Jake took me into the bedroom, where he’d touchingly set up a little table with champagne and a vase of flowers. “Three coach seats. I can’t afford to take my children first-class, so we’ll drink my champagne now.”
He slid my heavy winter layers over my head and unhooked my bra. He winced a little when he saw the bruises on my stomach, but he didn’t back away from me as I’d feared. By the time he had to get up to shower and dress for his flight, some of my earlier anguish over my visit with the Guamans had eased. I lingered in bed until the bell rang, when I pulled on my jeans and one of my sweaters while Jake went out to greet his roadie.
I stood on the landing with my champagne as the two men carted out luggage and instruments. “It will be almost April when you come home. I’ll miss you. But I’ll follow your concerts online when they’re being broadcast.”
“I hope you’ll be olive-colored again by the time I’m home,” he said. “This green and purple doesn’t look so good on you, V.I. Try to look after yourself, okay?”
A quick kiss, and then he was gone. I lingered on the landing, but there wasn’t time for me to feel sorry for myself. About half an hour after Jake left, Petra and Marty Jepson arrived with a couple of pizzas. Mr. Contreras and the dogs helped us eat while we waited for Tim Radke. When Tim showed up, around nine, he set straight to work, but even though he managed to crack Chad’s log-in and password, he couldn’t re-create the blog. The entries had been deleted, and that was that.

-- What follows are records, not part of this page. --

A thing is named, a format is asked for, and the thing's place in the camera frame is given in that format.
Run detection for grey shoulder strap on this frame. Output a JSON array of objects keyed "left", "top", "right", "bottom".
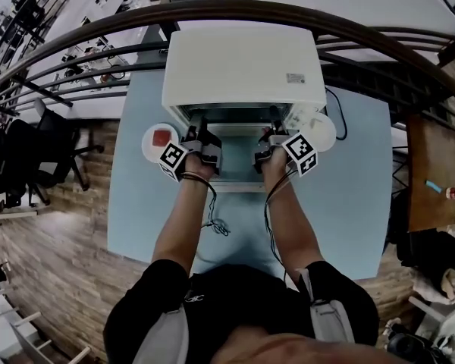
[
  {"left": 297, "top": 267, "right": 356, "bottom": 343},
  {"left": 130, "top": 303, "right": 190, "bottom": 364}
]

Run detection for person's left forearm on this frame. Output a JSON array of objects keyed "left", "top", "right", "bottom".
[{"left": 151, "top": 176, "right": 209, "bottom": 276}]

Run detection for black office chair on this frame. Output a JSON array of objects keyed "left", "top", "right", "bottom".
[
  {"left": 26, "top": 99, "right": 105, "bottom": 193},
  {"left": 0, "top": 119, "right": 52, "bottom": 210}
]

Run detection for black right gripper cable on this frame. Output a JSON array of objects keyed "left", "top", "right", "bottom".
[{"left": 263, "top": 168, "right": 289, "bottom": 280}]

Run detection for white wooden shelf frame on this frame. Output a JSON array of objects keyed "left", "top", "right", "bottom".
[{"left": 0, "top": 278, "right": 92, "bottom": 364}]

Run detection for person's right hand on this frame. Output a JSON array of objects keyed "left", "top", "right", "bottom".
[{"left": 263, "top": 145, "right": 295, "bottom": 174}]

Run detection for brown wooden table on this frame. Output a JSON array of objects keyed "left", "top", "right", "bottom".
[{"left": 405, "top": 111, "right": 455, "bottom": 234}]

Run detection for black wrist band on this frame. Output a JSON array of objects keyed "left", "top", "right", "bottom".
[{"left": 180, "top": 171, "right": 209, "bottom": 184}]

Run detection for white toaster oven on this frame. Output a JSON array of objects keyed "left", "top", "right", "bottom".
[{"left": 162, "top": 28, "right": 328, "bottom": 194}]

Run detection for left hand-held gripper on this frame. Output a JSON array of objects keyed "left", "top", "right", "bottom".
[{"left": 159, "top": 115, "right": 223, "bottom": 183}]

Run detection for thin black cable loop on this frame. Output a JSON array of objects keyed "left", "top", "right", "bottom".
[{"left": 325, "top": 86, "right": 348, "bottom": 142}]

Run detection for person's right forearm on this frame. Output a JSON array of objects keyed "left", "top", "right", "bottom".
[{"left": 263, "top": 171, "right": 325, "bottom": 284}]

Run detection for person's left hand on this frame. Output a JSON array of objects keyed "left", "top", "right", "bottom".
[{"left": 182, "top": 152, "right": 215, "bottom": 180}]

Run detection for person's black shirt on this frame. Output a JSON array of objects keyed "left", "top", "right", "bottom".
[{"left": 102, "top": 259, "right": 380, "bottom": 364}]

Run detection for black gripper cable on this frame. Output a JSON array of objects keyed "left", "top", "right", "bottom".
[
  {"left": 200, "top": 178, "right": 231, "bottom": 238},
  {"left": 263, "top": 168, "right": 289, "bottom": 280}
]

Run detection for white round plate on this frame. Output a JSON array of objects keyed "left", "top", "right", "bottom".
[
  {"left": 287, "top": 111, "right": 337, "bottom": 153},
  {"left": 141, "top": 122, "right": 181, "bottom": 163}
]

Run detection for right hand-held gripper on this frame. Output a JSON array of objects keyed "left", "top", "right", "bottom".
[{"left": 253, "top": 105, "right": 319, "bottom": 177}]

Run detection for beige cloth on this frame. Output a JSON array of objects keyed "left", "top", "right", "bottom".
[{"left": 411, "top": 267, "right": 455, "bottom": 306}]

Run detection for person's chin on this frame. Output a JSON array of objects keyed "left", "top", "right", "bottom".
[{"left": 212, "top": 326, "right": 414, "bottom": 364}]

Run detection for red square block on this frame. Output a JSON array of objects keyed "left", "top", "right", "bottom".
[{"left": 152, "top": 129, "right": 174, "bottom": 147}]

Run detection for black metal railing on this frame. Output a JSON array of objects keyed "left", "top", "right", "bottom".
[{"left": 0, "top": 0, "right": 455, "bottom": 128}]

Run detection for black chair with clothes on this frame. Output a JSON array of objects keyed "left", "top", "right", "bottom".
[{"left": 386, "top": 187, "right": 455, "bottom": 280}]

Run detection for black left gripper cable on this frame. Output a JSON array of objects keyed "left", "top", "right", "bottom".
[{"left": 200, "top": 178, "right": 231, "bottom": 238}]

“Or he never wrote them,” Tim said. “I can’t tell. It’s not like the Artist’s website where we could see someone was issuing a command to shut down the site. Here, there’s just no trace that anything was ever there.”
“If we found his computer?” I asked.
He shook his head. “You’d have to hack into the blog server to see what was deleted. And even if I wanted to go to prison for Chad, which I don’t, I’m not good enough to do that kind of search. The only thing we might find if we had his machine is if he sent an e-mail or wrote a letter or something about the armor.”

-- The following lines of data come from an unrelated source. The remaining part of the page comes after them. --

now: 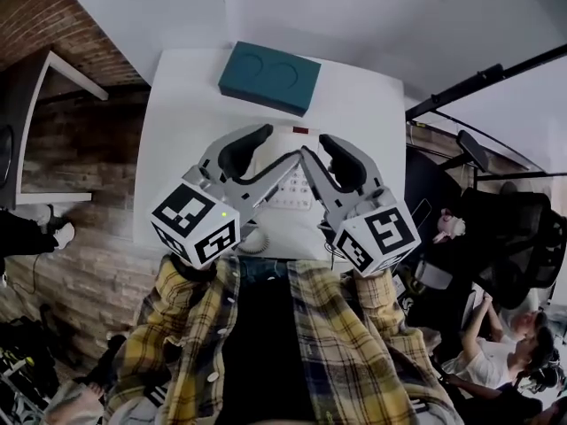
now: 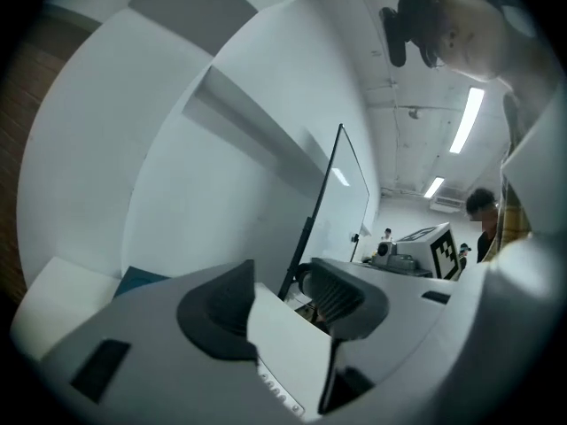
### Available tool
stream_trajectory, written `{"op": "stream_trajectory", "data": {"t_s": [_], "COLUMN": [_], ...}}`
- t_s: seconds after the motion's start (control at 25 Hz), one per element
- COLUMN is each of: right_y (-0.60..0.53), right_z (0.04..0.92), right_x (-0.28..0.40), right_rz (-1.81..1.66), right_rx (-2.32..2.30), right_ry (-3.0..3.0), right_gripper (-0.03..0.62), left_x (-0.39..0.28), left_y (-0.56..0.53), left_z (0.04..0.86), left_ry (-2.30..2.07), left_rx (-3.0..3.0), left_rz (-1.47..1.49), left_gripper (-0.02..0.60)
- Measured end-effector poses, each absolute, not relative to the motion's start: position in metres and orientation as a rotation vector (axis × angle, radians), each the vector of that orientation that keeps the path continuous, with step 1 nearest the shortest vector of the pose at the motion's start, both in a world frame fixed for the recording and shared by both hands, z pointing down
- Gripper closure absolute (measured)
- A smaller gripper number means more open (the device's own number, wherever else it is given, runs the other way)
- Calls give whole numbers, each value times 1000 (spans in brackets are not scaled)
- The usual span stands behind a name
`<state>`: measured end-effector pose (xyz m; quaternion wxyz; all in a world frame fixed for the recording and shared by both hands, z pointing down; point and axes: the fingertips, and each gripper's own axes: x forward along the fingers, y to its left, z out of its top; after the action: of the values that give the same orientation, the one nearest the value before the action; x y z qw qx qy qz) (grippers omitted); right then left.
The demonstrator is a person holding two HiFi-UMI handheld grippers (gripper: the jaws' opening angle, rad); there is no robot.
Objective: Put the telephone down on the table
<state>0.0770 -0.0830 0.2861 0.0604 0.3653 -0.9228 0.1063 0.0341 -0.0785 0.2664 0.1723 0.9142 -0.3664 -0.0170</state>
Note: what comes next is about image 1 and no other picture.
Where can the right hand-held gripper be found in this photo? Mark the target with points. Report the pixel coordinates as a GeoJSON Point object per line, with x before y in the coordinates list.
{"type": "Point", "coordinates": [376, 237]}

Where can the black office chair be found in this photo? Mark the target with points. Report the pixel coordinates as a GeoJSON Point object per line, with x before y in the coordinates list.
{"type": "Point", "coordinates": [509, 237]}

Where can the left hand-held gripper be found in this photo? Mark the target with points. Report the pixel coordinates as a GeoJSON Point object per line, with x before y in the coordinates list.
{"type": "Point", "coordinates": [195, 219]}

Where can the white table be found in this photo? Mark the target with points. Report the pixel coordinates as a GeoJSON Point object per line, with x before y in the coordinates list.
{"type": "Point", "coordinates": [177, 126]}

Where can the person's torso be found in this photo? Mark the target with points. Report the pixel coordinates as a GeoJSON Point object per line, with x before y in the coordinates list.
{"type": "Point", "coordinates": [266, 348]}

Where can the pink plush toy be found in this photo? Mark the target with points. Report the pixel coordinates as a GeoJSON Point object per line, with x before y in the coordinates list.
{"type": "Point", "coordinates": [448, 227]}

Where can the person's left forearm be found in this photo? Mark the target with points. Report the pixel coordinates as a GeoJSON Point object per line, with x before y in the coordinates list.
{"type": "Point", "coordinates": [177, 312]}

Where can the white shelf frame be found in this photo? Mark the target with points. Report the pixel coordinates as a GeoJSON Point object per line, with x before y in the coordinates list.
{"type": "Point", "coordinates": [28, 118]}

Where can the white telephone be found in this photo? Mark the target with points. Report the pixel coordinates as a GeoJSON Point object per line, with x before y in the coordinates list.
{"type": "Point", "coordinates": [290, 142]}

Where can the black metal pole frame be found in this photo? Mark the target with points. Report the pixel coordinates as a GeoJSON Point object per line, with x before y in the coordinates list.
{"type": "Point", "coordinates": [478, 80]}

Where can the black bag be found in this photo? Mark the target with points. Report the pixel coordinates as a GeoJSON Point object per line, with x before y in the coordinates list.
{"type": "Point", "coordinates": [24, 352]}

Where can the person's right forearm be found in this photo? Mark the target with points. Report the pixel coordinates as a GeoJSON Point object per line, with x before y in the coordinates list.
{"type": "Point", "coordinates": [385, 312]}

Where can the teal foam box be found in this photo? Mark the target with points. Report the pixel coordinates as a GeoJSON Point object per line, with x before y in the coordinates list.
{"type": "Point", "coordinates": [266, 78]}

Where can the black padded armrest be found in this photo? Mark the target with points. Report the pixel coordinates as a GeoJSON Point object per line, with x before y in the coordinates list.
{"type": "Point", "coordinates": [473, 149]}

I had to be satisfied with that, although it wasn’t the news I’d hoped to receive. The young people took off to go to a club. They invited me to join them in a way that made me feel like an elderly aunt. And like an elderly aunt, I stayed home and went to bed. Oh, those days of having so much energy that I could work all day and go dancing at night . . . I wanted that time back.
It was after one when the doorbell woke me. Someone was leaning on the buzzer so hard they’d roused the dogs. I could hear the barking as I made my way to the door on sleep-thickened legs. I pulled on my coat, put my gun in the pocket, and tried to run down the stairs so I could get to the door ahead of Mr. Contreras. Petra, I was betting. Petra had locked herself out of her apartment. I rehearsed a stern speech on how she could check into a motel or sleep on the living-room floor.
The ugly words died in my throat. Clara Guaman stood outside, her right eye swollen shut, her nose bleeding. When I pulled open the door, she collapsed in my arms.